Female cuneiform-spotted rasboras are predisposed to what is called spawning. Therefore, from time to time, even if getting offspring is not part of your plans, fish must be placed for spawning so that a cyst does not form. Females with advanced cysts die.

The caviar of cuneiform rasboras is not afraid of light, but it is still better to avoid bright lighting. If aeration was turned off during spawning, then it should be turned on; air bubbles mixing the water provide a flow of oxygen to the eggs.

Sometimes, immediately after spawning, all laid eggs turn white. This happens if the selection of sires is unsuccessful (either the female’s eggs are overripe, or the male is not active enough).

It also happens that caviar, at first transparent, turns white after some time, and then completely dissolves. This may be due to unsuitable water composition.

A third option is also possible: when part of the caviar is transparent and part is white, and the ratio between them can be different. If you come across transparent eggs among the whitened eggs, then it makes sense to drain some of the water into another container and place there the plant with the eggs deposited on the leaves. Live eggs that have fallen to the bottom are also transferred there, being collected with a thin glass tube.

If there is not enough whitened caviar, you should add methylene blue to the water until it turns light blue.

A day later, rather large yellowish larvae hatch from the eggs. They hang on the walls of the aquarium, the leaves of plants, or lie on the bottom. Shaking slightly, you need to carefully remove the fern and separator net from the aquarium, and to prevent the water from spoiling, two or three coil snails are planted there, which quickly eat the dead eggs. It is advisable to reduce the water level to 5-7 centimeters. A day before the larvae swim (four days after spawning), you can add some ciliates and rotifers into the aquarium.
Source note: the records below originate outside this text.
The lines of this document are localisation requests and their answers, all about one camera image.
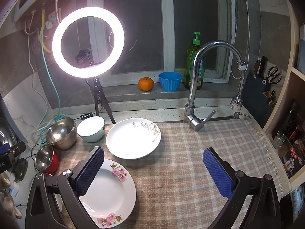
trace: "floral plate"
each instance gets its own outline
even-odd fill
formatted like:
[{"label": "floral plate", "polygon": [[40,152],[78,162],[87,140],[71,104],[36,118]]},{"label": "floral plate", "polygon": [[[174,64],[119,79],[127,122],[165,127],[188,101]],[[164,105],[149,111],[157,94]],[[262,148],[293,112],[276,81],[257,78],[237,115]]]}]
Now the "floral plate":
[{"label": "floral plate", "polygon": [[108,150],[122,159],[139,159],[153,152],[159,145],[161,132],[150,120],[131,118],[115,124],[107,133]]},{"label": "floral plate", "polygon": [[105,159],[86,195],[79,199],[99,228],[111,228],[131,214],[135,183],[122,165]]}]

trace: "blue silicone cup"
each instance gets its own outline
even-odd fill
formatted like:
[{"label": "blue silicone cup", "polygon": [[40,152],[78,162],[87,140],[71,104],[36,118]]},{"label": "blue silicone cup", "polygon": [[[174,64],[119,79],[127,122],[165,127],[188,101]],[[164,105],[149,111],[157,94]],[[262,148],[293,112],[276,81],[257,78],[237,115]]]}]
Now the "blue silicone cup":
[{"label": "blue silicone cup", "polygon": [[175,92],[179,88],[182,75],[177,72],[162,72],[159,74],[161,87],[166,92]]}]

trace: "glass cup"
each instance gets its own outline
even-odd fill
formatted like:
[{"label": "glass cup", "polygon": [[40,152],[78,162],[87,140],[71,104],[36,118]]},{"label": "glass cup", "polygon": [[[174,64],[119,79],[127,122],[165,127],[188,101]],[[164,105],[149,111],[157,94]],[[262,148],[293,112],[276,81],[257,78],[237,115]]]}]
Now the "glass cup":
[{"label": "glass cup", "polygon": [[285,140],[286,135],[283,132],[279,131],[274,138],[274,148],[278,149],[279,147],[281,147]]}]

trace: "teal cable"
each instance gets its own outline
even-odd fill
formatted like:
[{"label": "teal cable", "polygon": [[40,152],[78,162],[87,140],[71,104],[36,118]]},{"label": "teal cable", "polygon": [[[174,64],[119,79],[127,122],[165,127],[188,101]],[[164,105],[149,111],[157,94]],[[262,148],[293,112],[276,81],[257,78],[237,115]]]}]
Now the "teal cable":
[{"label": "teal cable", "polygon": [[[43,25],[42,31],[41,31],[41,42],[43,42],[43,31],[44,31],[44,29],[45,29],[45,24]],[[49,79],[50,79],[50,81],[51,81],[51,83],[52,83],[52,86],[53,86],[53,88],[54,88],[54,90],[55,90],[55,93],[56,93],[56,96],[57,96],[57,100],[58,100],[58,115],[56,115],[56,116],[54,117],[54,120],[55,120],[55,121],[59,121],[60,119],[64,118],[65,115],[60,113],[60,99],[59,99],[59,95],[58,95],[57,89],[56,89],[56,87],[55,87],[55,85],[54,85],[54,83],[53,83],[53,80],[52,80],[52,78],[51,78],[51,75],[50,75],[50,72],[49,72],[49,69],[48,69],[47,62],[46,62],[46,60],[45,60],[45,53],[44,53],[44,49],[43,49],[43,44],[41,44],[41,51],[42,51],[42,58],[43,58],[43,61],[44,61],[44,63],[45,63],[45,69],[47,70]],[[40,139],[41,139],[41,141],[42,141],[43,143],[46,142],[45,136],[43,135],[43,133],[44,133],[46,130],[48,130],[48,129],[49,129],[49,127],[44,127],[44,128],[42,128],[42,129],[40,130]]]}]

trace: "tripod leg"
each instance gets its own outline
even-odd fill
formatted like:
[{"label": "tripod leg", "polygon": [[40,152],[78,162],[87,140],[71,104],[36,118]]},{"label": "tripod leg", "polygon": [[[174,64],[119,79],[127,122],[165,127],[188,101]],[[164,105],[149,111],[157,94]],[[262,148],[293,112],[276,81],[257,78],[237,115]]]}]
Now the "tripod leg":
[{"label": "tripod leg", "polygon": [[101,98],[102,104],[104,105],[104,107],[105,107],[105,109],[106,109],[106,111],[107,111],[107,114],[109,115],[109,118],[110,118],[111,122],[112,122],[113,124],[115,124],[116,122],[115,122],[114,117],[113,117],[113,115],[112,115],[111,108],[110,108],[110,106],[109,106],[109,103],[108,103],[108,101],[107,101],[107,98],[106,98],[106,96],[105,96],[104,91],[103,91],[102,88],[99,89],[99,91],[98,91],[98,96]]},{"label": "tripod leg", "polygon": [[96,109],[96,116],[99,116],[99,100],[98,100],[97,92],[94,92],[94,106]]}]

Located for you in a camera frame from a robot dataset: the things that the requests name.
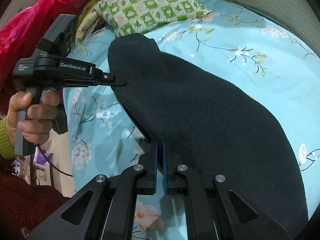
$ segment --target gray striped fabric
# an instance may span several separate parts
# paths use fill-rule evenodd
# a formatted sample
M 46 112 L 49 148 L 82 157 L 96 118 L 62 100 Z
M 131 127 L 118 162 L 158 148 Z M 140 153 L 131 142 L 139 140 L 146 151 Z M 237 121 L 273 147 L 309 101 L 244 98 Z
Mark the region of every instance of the gray striped fabric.
M 320 57 L 320 22 L 306 0 L 228 0 L 294 33 Z

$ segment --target green sleeve
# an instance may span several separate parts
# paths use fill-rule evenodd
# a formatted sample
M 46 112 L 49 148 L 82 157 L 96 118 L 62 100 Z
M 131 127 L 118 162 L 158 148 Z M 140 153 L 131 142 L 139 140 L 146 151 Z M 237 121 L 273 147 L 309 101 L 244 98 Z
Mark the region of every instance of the green sleeve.
M 17 157 L 17 155 L 14 154 L 14 148 L 7 136 L 7 132 L 5 129 L 6 121 L 7 117 L 0 120 L 0 154 L 4 159 L 11 160 Z

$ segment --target finger
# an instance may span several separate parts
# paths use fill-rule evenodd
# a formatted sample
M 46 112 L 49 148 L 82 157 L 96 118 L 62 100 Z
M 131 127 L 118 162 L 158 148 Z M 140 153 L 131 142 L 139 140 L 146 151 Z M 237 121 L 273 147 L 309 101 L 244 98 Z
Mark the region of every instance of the finger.
M 44 104 L 32 105 L 29 107 L 27 114 L 30 119 L 52 120 L 57 116 L 57 108 Z
M 48 152 L 51 148 L 51 144 L 52 144 L 52 141 L 49 140 L 45 144 L 41 145 L 41 149 Z
M 41 101 L 47 106 L 57 106 L 60 103 L 59 95 L 56 92 L 50 92 L 43 95 Z
M 48 133 L 52 129 L 52 122 L 51 120 L 23 120 L 18 126 L 24 133 Z
M 43 145 L 49 140 L 50 133 L 22 133 L 22 135 L 31 143 Z
M 32 94 L 26 92 L 18 92 L 10 98 L 9 110 L 7 115 L 7 125 L 9 127 L 17 127 L 17 118 L 19 109 L 25 108 L 31 104 Z

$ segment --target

The fry that swim the next day are immediately able to take artemia nauplii, and the protozoa will serve as good feeding, since artemia nauplii do not live long in fresh water.

To maintain cleanliness in the container with fry, you can use the following method. The water along with the larvae is carefully poured into a round enamel bowl, after which it is spun. After the water stops and the fry spread throughout the volume, the debris will remain in the center, from where it can easily be collected with a blower or collected with a hose with a thin tube.

While the fry are in the bowl, the aquarium should be rinsed thoroughly without using chemical detergents. Then carefully pour the water with the fry into it, adding a little harder water of the same temperature. After these procedures, the fry should be fed.

The fry tolerate such operations well. With proper care they grow quite quickly. Two weeks after they swim, dark spots appear on their sides, and a black rim appears at the base of the caudal fin. After another ten days, the fry take on small daphnia.

You should not feed the fry with small cyclops: if it gets into the aquarium in large quantities, it can cause significant damage to the fry.

Only at one month of age, when the fry are strong enough, can they be given these crustaceans in small quantities. Once the fry reaches one and a half centimeters, finely chopped tubifex can be included in their diet, in small quantities. After such an addition to the diet, the growth of juveniles noticeably accelerates.

The growth rate is also affected by the volume of the aquarium. Already two to three weeks after the fry swim, they should be transferred to a larger aquarium with round-the-clock water aeration. For filtration, it is better to use a foam filter.

At four months of age, in young males of cuneiform rasbora, the black spot begins to elongate in its lower anterior part, and by 6-7 months the process stops at the level between the pectoral and ventral fins. In addition to this feature, males are characterized by a slender body, wider pelvic fins and bright coloring of the dorsal and caudal fins.